Reprise d’un article publié par Internet actu
Dans Communication interpersonnelle, Débats, par Hubert Guillaud, le 10/02/10

(magazine en ligne sous licence Creative Commons)

“Comment l’internet transforme-t-il la façon dont vous pensez ?”, telle était la grande question annuelle posée par la revue The Edge à quelque 170 experts, scientifiques, artistes et penseurs. Difficile d’en faire une synthèse, tant les contributions sont multiples et variées et souvent passionnantes.
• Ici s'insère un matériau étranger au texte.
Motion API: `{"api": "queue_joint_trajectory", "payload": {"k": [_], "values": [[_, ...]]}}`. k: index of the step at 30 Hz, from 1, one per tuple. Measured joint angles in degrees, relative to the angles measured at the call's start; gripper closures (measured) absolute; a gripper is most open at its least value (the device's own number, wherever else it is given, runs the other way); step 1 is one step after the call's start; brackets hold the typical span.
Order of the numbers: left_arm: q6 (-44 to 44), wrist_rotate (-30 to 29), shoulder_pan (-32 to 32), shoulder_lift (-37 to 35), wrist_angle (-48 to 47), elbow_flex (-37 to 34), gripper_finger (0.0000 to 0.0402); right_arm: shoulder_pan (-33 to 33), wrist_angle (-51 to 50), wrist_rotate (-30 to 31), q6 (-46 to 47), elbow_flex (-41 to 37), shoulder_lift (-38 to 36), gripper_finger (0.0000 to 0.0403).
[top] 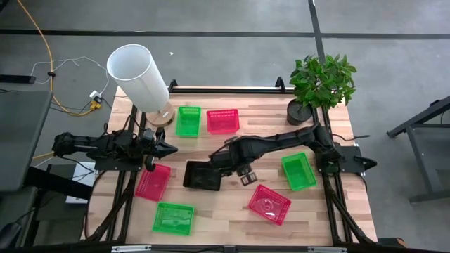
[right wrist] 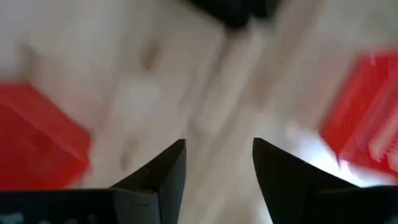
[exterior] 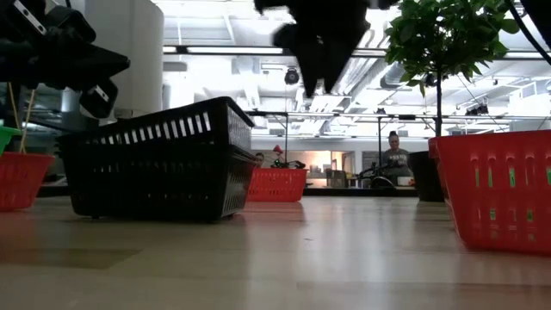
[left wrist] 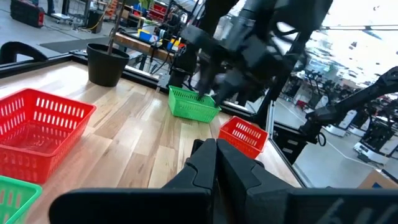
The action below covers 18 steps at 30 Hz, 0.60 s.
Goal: Stack baskets by color
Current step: Stack the right black bin on the left black bin
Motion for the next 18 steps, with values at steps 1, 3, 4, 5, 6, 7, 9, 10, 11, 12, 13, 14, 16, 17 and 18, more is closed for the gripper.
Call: {"api": "queue_joint_trajectory", "payload": {"k": [1,3,4,5,6,7,9,10,11,12,13,14,16,17,18], "values": [[0.0,0.0,0.0,0.0,0.0,0.0,0.0401,0.2,2.1,-1.1,-0.7,0.0,0.0,0.0244],[0.0,0.0,0.0,0.0,0.0,0.0,0.0401,0.8,5.4,-2.7,-1.2,0.0,0.0,0.0273],[0.0,0.0,0.0,0.0,0.0,0.0,0.0401,1.0,6.1,-3.3,-1.2,0.0,0.0,0.0292],[0.0,0.0,0.0,0.0,0.0,0.0,0.0401,1.3,6.3,-3.7,-1.2,0.0,0.0,0.0316],[0.0,0.0,0.0,0.0,0.0,0.0,0.0401,1.5,6.1,-3.9,-1.2,0.0,0.0,0.0342],[0.0,0.0,0.0,0.0,0.0,0.0,0.0401,1.8,6.1,-4.0,-1.1,0.0,0.0,0.0369],[0.0,0.0,0.0,0.0,0.0,0.0,0.0401,2.4,6.5,-4.0,-0.6,0.0,0.0,0.0392],[0.0,0.0,0.0,0.0,0.0,0.0,0.0401,2.6,7.3,-3.6,0.3,0.0,0.0,0.0390],[0.0,0.0,0.0,0.0,0.0,0.0,0.0401,2.8,8.6,-3.4,0.8,-0.3,0.0,0.0389],[0.0,0.0,0.0,0.0,0.0,0.0,0.0401,2.8,10.6,-3.2,1.0,-1.4,-0.2,0.0392],[0.0,0.0,0.0,0.0,0.0,0.0,0.0401,2.9,12.6,-3.2,1.3,-3.2,-0.8,0.0397],[0.0,0.0,0.0,0.0,0.0,0.0,0.0401,3.1,14.3,-3.2,1.6,-5.6,-1.4,0.0400],[0.0,0.0,0.0,0.0,0.0,0.0,0.0401,3.1,19.6,-2.9,2.6,-11.1,-3.3,0.0399],[0.0,0.0,0.0,0.0,0.0,0.0,0.0401,3.1,22.7,-2.7,3.4,-14.3,-4.4,0.0401],[0.0,0.0,0.0,0.0,0.0,0.0,0.0401,3.1,26.1,-2.7,4.2,-17.6,-5.8,0.0401]]}}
Que les répondants soient fans ou critiques de la révolution des technologies de l’information, en tout cas, il est clair qu’internet ne laisse personne indifférent.

“Une nouvelle invention a émergé, un code pour la conscience collective qui nécessite une nouvelle façon de penser”, explique John Brockman, l’éditeur de The Edge. “Le cerveau collectif externalisé est désormais le cerveau que nous partageons tous ! Cela ne concerne pas l’informatique. Ni ce que signifie d’être humain – en fait, cela défie nos hypothèses préférées sur ce point précis. Cela concerne ce que nous pensons.” L’internet nécessite-t-il de penser autrement ?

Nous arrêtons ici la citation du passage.